Machine
- Interactive map of Machine
- Location: Fenway–Kenmore
- Coordinates: 42°20′41″N 71°05′45″W﻿ / ﻿42.34478°N 71.09583°W
- Type: Gay bar, Nightclub

Construction
- Opened: 1998
- Closed: 2020

= Machine (nightclub) =

Defunct gay bar and nightclub in Boston, Massachusetts, U.S.

Machine was a gay nightclub in Boston, Massachusetts from 1998 to 2020.

== History ==
In 1998, Machine was opened in the basement of the leather and Levis gay bar, Ramrod. Machine’s presence continued a legacy of LGBTQ community in the Fenway-Kenmore neighborhood since the 1970’s.

Machine differed from the dominantly white and male-centered gay scene in Boston by catering to gay women and people of color.
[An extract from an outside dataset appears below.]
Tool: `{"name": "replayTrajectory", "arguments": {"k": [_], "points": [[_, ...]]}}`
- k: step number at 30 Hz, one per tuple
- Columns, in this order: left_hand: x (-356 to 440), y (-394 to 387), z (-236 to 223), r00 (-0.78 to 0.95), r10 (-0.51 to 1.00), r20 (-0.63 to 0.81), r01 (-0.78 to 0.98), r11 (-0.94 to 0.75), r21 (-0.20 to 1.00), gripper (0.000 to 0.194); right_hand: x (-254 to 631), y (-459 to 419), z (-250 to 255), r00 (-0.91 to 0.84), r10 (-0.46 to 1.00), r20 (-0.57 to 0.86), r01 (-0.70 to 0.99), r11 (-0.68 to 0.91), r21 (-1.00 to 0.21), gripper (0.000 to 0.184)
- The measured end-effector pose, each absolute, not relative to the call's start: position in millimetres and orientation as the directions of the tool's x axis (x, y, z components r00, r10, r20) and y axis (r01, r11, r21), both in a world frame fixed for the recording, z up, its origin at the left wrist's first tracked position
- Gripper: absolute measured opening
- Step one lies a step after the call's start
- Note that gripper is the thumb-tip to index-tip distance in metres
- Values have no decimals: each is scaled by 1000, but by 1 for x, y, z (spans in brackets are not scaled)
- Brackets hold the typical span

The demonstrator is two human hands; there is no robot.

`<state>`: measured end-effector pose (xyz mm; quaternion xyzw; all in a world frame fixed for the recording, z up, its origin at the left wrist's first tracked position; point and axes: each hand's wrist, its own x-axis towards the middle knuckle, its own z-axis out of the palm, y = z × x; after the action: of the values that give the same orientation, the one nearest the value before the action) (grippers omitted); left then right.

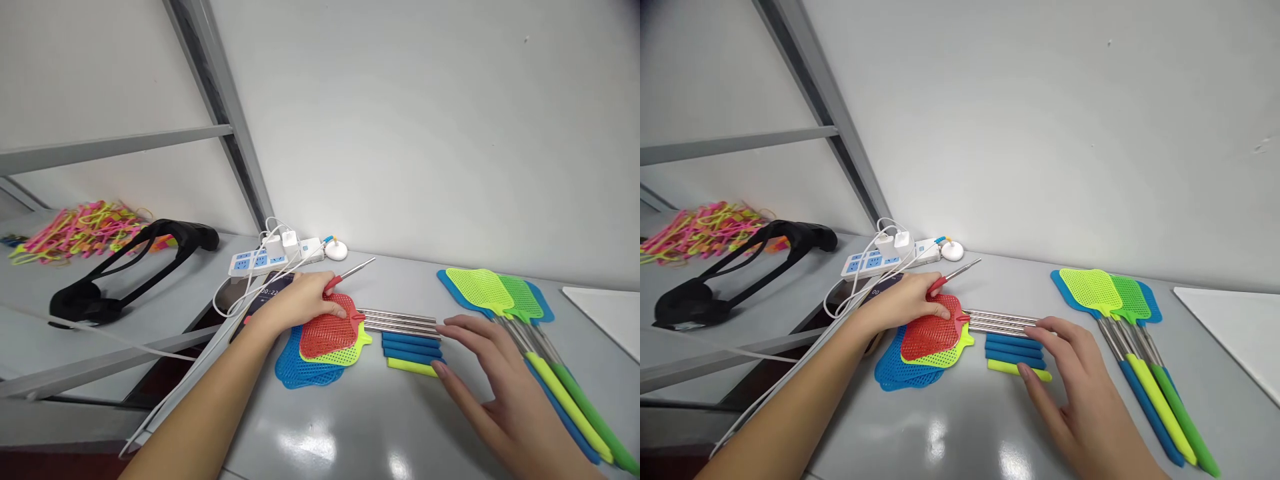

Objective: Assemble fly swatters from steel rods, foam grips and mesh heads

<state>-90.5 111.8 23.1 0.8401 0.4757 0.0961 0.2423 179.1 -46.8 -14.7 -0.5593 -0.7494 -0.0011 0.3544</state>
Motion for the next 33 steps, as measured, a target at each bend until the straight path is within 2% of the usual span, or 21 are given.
{"name": "replayTrajectory", "arguments": {"k": [2, 4, 6, 8, 11, 13, 17, 20, 23, 25, 27, 29, 33], "points": [[-93, 111, 30, 527, 848, -55, 732, -420, 536, 41, 179, -47, -14, -125, 836, 534, 834, 380, -400, 36], [-94, 109, 37, 524, 851, -36, 661, -381, 646, 39, 178, -47, -13, -126, 841, 525, 822, 386, -420, 36], [-91, 106, 42, 503, 864, 6, 501, -297, 813, 40, 177, -48, -12, -122, 861, 494, 803, 378, -461, 36], [-81, 99, 41, 431, 898, 83, 259, -211, 943, 43, 174, -50, -12, -128, 884, 449, 775, 372, -511, 38], [-54, 77, 27, 253, 955, 156, -54, -147, 988, 45, 167, -52, -12, -120, 908, 401, 703, 363, -612, 48], [-33, 57, 13, 212, 974, 74, -174, -37, 984, 46, 160, -52, -11, -89, 931, 353, 618, 330, -714, 51], [-7, 22, -15, 298, 947, -123, -179, 182, 967, 45, 154, -48, -6, -19, 986, 167, 379, 162, -911, 32], [-4, 10, -24, 394, 908, -144, -75, 188, 979, 43, 169, -42, -2, 169, 978, 121, 314, 63, -948, 28], [-8, 8, -25, 543, 822, -170, 22, 188, 982, 40, 197, -39, 1, 393, 875, 283, 469, 75, -880, 25], [-11, 8, -26, 618, 767, -171, 26, 198, 980, 43, 213, -38, 4, 422, 765, 487, 652, 117, -749, 18], [-12, 8, -27, 649, 747, -144, 19, 174, 985, 46, 223, -38, 6, 312, 666, 678, 801, 200, -564, 20], [-13, 10, -29, 655, 744, -129, 54, 125, 991, 47, 229, -36, 8, 157, 606, 780, 857, 309, -412, 33], [-13, 12, -31, 679, 718, -153, 173, 46, 984, 47, 233, -31, 9, 69, 532, 844, 848, 415, -330, 39]]}}
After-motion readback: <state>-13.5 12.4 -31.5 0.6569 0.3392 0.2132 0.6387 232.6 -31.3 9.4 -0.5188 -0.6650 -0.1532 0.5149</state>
Machine hosted dyke nights for the sapphic community from 2007 until 2017.

Machine held weddings, memorials, and fundraisers for the gay community. The club was a popular venue for drag performances. Machine had unisex bathrooms.

In January 2020, plans to turn the nightclub building into a 15-story apartment complex were approved by the Boston Planning & Development Agency. On March 14, 2020, Machine was permanently closed.